Uncle Dwayne became my parental figure for the next ten years. Being cared for by an adult single man with Posttraumatic Stress Disorder is some exciting and scary shit. Odd alone does not describe the experience justly. Dwayne always lived in our house on the floor in the den, and even after my parents passed, that’s where he stayed, leaving the master bedroom unoccupied. He tried to tell me my wheelchair was a spaceship, a time machine, an assault vehicle with semiautomatic weapon capabilities. Dwayne stood six feet five inches and had skin like diet cola poured from a can, full of motion and light. In his head he was a rock star. In front of me he was a Minotaur, hooves and muscle in too-sheer boxers. I didn’t just play along for the first two years, I basked in his sudden revelations. He always had big ideas. Once he drained the pool at our house and built a slide for me to go down. The problem was I could never get out of the pool if I didn’t have help.
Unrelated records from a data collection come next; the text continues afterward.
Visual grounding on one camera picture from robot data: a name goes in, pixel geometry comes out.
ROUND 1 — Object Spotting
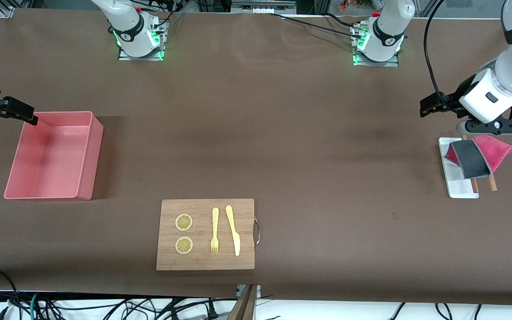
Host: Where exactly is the red and grey cloth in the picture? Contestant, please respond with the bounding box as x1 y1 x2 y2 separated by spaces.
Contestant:
444 135 512 180

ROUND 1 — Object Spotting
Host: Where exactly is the pink plastic bin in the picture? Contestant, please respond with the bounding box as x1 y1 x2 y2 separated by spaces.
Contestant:
4 111 104 201

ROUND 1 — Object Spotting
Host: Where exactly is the white rectangular tray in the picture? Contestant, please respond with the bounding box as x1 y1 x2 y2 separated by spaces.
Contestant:
438 137 480 199

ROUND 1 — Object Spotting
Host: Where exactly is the brown table cover sheet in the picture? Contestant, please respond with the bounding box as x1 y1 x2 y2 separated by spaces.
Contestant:
0 8 512 307

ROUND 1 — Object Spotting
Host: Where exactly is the grey power strip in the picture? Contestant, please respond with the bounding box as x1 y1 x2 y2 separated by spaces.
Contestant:
231 0 297 14

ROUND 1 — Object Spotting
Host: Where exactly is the yellow plastic fork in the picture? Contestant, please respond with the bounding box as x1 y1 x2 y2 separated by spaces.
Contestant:
210 208 220 256

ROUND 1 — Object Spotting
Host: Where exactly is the yellow plastic knife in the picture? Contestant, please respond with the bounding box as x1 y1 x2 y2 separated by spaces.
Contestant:
225 205 241 257

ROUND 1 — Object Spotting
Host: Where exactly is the wooden cutting board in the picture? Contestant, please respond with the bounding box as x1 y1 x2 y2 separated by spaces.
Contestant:
156 199 256 271

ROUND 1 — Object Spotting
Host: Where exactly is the brown wooden beam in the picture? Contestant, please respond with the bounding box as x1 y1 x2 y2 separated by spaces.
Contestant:
227 284 257 320

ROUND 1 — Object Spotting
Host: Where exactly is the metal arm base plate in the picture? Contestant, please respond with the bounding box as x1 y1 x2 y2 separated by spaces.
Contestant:
352 24 400 67
118 18 166 61

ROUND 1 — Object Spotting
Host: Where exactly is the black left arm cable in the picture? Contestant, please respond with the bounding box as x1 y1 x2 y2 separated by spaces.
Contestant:
424 0 461 117

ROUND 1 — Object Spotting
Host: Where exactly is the black cable on table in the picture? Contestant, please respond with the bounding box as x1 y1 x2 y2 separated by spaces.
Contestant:
265 12 370 40

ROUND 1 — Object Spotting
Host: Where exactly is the small metal bracket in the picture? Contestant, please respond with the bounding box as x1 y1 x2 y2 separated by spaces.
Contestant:
236 284 262 299

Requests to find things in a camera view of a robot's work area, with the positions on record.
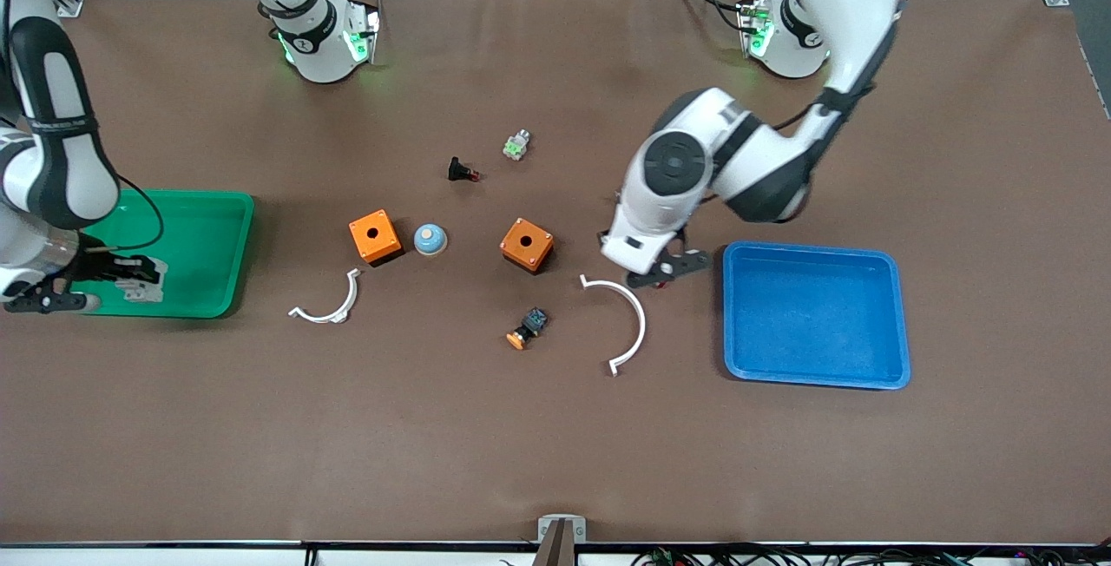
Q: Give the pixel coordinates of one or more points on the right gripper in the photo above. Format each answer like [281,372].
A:
[94,268]

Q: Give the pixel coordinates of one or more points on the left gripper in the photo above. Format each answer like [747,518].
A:
[680,233]

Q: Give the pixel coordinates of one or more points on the white red circuit breaker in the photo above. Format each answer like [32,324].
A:
[143,292]

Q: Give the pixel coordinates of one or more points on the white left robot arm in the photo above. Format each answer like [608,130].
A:
[764,167]

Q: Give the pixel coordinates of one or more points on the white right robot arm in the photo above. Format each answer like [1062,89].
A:
[304,45]

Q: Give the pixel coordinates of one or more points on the large white curved clip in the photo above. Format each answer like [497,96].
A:
[639,316]

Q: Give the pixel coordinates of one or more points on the green plastic tray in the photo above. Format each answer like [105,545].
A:
[204,253]

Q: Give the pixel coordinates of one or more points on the blue plastic tray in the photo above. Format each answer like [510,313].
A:
[816,314]

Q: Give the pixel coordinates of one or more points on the green white push button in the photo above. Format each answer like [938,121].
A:
[516,146]

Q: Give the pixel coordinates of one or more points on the brown table mat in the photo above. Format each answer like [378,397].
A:
[555,444]

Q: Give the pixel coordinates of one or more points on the small white curved clip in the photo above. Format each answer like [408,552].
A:
[348,299]

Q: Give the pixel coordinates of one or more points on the black red indicator light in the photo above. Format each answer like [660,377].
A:
[458,169]

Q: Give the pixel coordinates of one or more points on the blue dome buzzer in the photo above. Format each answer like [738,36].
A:
[430,240]

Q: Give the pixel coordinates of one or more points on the left base connector box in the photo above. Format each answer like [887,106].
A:
[755,28]

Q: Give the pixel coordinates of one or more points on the base connector box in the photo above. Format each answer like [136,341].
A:
[755,28]
[363,35]

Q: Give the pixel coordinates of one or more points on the right base connector box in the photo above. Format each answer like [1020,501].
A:
[363,35]

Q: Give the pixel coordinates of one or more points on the orange button enclosure box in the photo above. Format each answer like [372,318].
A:
[375,236]
[526,245]

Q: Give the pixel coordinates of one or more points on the orange push button switch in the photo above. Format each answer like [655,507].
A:
[529,325]

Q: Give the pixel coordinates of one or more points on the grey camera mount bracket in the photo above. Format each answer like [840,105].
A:
[561,531]
One night I slide down on my own, and the thrill of the fall, the independence of being by myself in the dark outside elated me, but, of course, my chair slipped, and I landed on my shoulder. That glorious error allowed me the chance to watch the stars alone for five hours with a fractured collarbone. I thought there would be stars, but the majority of the sky presented just blackness, great and number and chilled. Only the bizarre passenger jets and helicopters with their goofy dragonfly mannerisms floated under the dark. The eleven-year-old air conditioner whirred then stopped, then whirred them stopped in even intervals.The odor of animal waste is a noble thing, the truest evidence of living. All that evidence of life from the farms miles and miles away and the pets just over the fences nearby collected in a fierce, invisible cloud. The night wind remained callous and inert.